BEGIN
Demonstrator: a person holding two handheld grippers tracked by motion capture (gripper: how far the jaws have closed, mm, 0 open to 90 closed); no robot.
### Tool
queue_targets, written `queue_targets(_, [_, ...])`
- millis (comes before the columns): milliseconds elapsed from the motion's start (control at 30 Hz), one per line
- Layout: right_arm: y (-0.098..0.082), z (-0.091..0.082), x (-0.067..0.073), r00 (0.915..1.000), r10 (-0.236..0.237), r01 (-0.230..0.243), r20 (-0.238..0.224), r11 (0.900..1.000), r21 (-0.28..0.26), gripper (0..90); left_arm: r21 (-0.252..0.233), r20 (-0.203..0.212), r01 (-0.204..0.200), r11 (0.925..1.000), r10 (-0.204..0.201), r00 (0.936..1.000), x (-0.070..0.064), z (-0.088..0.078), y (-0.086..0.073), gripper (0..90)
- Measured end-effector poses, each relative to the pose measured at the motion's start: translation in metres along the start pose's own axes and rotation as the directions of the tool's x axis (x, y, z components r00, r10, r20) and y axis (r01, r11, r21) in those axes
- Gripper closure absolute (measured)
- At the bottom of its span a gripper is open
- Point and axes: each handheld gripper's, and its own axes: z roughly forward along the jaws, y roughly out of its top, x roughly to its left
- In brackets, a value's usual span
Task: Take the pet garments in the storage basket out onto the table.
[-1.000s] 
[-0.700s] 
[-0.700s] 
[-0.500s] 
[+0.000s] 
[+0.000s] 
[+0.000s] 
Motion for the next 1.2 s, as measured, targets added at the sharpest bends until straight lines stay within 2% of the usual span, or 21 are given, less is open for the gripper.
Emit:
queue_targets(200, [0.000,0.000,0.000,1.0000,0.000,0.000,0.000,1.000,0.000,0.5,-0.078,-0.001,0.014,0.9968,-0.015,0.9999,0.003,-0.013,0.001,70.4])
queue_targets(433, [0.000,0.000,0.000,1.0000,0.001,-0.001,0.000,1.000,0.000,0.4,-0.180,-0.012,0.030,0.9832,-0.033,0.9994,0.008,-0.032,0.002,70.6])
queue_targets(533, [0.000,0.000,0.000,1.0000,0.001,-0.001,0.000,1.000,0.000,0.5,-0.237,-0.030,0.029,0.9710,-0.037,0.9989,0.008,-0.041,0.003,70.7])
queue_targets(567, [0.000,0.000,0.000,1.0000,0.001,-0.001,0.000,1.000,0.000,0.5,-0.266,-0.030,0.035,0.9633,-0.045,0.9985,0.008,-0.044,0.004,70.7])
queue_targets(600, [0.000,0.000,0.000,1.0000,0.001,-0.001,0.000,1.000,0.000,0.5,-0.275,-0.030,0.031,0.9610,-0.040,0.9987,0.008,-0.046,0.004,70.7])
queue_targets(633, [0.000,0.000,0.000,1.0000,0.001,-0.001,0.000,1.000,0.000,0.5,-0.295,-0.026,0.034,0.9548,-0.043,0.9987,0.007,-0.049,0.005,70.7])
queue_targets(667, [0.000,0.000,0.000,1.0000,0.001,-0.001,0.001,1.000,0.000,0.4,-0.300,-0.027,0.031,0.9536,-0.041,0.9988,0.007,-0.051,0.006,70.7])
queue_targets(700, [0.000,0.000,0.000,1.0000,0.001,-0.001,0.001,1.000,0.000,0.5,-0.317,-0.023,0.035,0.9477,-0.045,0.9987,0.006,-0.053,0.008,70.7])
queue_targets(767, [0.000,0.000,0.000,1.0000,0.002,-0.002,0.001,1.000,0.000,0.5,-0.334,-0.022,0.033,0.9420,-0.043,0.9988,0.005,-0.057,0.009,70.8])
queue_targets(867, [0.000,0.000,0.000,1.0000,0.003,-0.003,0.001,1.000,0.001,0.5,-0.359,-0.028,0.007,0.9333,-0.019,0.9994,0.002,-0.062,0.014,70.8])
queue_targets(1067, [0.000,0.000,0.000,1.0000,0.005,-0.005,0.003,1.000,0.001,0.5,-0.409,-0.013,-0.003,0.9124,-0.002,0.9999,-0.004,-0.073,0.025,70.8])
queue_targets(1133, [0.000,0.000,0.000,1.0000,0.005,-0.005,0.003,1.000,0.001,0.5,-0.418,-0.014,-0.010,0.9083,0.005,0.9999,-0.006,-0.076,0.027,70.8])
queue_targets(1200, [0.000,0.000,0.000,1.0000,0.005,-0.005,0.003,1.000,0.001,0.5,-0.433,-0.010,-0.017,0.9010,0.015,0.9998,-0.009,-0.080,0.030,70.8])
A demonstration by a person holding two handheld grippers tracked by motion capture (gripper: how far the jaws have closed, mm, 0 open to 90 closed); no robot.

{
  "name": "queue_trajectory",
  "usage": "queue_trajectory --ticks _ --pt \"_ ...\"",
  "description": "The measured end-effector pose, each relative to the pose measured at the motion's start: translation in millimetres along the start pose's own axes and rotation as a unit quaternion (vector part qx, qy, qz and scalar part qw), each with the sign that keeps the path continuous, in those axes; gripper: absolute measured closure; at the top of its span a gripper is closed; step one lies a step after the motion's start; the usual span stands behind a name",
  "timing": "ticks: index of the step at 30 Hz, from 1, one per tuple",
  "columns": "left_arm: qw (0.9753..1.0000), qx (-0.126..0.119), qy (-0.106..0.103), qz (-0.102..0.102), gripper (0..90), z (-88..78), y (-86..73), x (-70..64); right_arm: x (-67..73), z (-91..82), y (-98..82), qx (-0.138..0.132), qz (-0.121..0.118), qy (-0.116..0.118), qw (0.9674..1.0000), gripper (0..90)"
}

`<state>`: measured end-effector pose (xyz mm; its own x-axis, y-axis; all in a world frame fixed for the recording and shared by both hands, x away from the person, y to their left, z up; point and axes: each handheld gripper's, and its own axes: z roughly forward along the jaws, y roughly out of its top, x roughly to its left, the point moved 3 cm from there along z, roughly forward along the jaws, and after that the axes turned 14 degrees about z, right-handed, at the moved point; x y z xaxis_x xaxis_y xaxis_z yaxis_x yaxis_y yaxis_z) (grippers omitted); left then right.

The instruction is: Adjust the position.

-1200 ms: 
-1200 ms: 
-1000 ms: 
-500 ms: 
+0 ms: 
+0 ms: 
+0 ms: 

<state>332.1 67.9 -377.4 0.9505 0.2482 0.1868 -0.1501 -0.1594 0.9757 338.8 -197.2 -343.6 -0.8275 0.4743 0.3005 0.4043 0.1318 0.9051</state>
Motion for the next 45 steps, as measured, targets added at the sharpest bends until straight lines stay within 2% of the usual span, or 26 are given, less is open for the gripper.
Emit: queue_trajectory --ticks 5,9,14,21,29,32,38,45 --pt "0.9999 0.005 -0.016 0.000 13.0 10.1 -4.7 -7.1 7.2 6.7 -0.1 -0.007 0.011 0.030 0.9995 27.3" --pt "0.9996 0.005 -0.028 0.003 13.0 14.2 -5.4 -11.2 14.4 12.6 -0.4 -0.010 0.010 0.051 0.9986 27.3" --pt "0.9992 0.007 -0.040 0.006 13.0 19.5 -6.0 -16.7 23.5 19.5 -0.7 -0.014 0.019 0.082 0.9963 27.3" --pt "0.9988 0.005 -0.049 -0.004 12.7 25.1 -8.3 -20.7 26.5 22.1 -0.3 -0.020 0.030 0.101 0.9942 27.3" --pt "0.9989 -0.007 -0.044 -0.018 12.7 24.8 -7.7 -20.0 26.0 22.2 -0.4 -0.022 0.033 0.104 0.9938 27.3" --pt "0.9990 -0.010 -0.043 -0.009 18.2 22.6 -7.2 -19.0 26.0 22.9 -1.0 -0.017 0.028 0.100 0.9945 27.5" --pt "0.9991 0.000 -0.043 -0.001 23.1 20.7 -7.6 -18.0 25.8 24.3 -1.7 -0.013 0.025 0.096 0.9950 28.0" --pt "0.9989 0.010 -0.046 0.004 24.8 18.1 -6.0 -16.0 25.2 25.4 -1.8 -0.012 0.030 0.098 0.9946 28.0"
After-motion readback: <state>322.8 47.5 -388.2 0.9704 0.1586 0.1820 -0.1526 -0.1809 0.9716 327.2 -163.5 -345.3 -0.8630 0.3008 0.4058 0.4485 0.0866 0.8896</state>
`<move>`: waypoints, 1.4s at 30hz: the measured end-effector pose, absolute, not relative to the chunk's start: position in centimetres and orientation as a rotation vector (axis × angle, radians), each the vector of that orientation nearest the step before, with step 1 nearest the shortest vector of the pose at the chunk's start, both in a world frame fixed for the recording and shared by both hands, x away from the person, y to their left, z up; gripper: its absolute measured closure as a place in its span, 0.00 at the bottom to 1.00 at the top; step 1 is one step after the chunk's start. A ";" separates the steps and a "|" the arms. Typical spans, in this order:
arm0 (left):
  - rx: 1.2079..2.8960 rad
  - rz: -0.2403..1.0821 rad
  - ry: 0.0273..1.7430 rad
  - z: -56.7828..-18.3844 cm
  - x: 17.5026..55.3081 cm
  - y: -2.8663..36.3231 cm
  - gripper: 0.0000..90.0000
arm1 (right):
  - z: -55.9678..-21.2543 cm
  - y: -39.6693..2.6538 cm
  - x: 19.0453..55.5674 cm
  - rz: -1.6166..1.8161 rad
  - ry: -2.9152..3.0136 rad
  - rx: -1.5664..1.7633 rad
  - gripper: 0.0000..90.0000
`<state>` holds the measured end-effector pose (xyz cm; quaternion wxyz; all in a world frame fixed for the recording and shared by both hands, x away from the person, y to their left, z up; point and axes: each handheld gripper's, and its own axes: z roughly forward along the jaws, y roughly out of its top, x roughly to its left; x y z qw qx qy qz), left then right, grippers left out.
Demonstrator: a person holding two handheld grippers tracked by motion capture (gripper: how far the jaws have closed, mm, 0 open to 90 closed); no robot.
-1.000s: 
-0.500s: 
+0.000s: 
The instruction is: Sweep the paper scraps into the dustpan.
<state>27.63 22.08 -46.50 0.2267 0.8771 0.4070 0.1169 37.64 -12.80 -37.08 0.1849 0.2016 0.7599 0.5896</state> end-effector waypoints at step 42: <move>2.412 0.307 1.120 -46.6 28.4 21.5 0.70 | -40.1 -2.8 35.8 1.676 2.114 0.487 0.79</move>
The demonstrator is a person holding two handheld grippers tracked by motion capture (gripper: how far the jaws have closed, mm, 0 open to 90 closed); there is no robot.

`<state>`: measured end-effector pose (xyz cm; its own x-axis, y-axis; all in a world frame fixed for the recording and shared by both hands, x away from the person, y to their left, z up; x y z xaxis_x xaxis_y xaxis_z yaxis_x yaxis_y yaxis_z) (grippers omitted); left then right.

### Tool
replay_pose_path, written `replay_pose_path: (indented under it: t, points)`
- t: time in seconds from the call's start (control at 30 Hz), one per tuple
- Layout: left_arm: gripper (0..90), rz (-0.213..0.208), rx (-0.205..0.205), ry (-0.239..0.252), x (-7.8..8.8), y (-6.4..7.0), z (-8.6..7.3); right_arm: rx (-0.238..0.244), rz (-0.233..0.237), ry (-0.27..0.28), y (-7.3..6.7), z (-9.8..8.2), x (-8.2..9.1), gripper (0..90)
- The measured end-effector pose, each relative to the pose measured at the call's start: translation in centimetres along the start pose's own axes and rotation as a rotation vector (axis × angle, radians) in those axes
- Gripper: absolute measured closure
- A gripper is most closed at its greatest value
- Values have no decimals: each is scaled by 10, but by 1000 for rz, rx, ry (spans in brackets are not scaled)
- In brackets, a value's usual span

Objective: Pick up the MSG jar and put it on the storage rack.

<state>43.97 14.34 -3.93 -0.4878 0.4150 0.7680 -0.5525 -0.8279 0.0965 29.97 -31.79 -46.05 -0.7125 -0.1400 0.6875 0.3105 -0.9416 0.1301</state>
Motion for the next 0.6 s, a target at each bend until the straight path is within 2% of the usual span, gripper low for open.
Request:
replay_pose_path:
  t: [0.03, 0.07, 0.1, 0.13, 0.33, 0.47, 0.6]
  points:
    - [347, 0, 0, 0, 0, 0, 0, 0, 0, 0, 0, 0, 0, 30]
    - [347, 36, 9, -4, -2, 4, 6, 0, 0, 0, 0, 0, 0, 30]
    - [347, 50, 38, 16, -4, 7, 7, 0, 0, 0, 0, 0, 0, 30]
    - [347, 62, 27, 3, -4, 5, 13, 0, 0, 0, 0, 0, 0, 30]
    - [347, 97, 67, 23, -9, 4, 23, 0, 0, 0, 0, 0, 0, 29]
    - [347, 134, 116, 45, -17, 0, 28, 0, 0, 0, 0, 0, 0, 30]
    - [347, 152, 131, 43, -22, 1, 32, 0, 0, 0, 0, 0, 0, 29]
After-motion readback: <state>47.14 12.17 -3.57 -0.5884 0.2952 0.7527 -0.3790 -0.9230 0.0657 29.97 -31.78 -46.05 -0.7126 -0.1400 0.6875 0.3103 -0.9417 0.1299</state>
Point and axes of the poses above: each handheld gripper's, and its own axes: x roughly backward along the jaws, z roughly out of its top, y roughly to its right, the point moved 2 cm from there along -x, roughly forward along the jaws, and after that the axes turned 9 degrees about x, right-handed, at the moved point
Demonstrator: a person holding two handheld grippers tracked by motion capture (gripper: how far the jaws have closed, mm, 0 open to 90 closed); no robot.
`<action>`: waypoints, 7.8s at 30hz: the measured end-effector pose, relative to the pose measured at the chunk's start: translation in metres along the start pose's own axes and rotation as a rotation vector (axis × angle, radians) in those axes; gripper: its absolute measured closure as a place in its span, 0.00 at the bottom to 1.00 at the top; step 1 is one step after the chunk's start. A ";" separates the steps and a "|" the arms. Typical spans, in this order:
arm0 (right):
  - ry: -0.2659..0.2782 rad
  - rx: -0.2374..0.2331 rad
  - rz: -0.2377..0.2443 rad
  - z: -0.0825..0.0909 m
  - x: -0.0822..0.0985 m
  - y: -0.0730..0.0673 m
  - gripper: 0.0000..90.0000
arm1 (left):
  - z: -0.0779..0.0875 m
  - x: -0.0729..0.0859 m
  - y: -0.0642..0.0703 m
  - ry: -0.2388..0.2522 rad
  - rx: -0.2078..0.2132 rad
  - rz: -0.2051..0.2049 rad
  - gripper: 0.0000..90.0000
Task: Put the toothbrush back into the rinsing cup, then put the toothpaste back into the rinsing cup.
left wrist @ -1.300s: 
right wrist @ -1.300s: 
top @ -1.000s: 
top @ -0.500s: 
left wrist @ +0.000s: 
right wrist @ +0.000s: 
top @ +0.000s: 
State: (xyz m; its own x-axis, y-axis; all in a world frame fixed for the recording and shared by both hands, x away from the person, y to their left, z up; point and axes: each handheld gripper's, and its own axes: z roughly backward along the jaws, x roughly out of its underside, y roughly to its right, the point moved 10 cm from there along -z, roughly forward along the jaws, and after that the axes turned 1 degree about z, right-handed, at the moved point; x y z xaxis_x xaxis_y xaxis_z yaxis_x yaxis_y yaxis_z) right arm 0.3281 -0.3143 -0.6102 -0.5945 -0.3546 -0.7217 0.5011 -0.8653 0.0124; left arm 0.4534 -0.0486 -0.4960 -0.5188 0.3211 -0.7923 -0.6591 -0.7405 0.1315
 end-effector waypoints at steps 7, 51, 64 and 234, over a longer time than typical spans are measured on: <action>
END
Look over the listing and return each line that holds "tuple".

= THE ANSWER =
  "timing": "ticks: index of the step at 30 Hz, from 1, one per tuple",
- t: time in seconds from the call's start (control at 30 Hz), one per tuple

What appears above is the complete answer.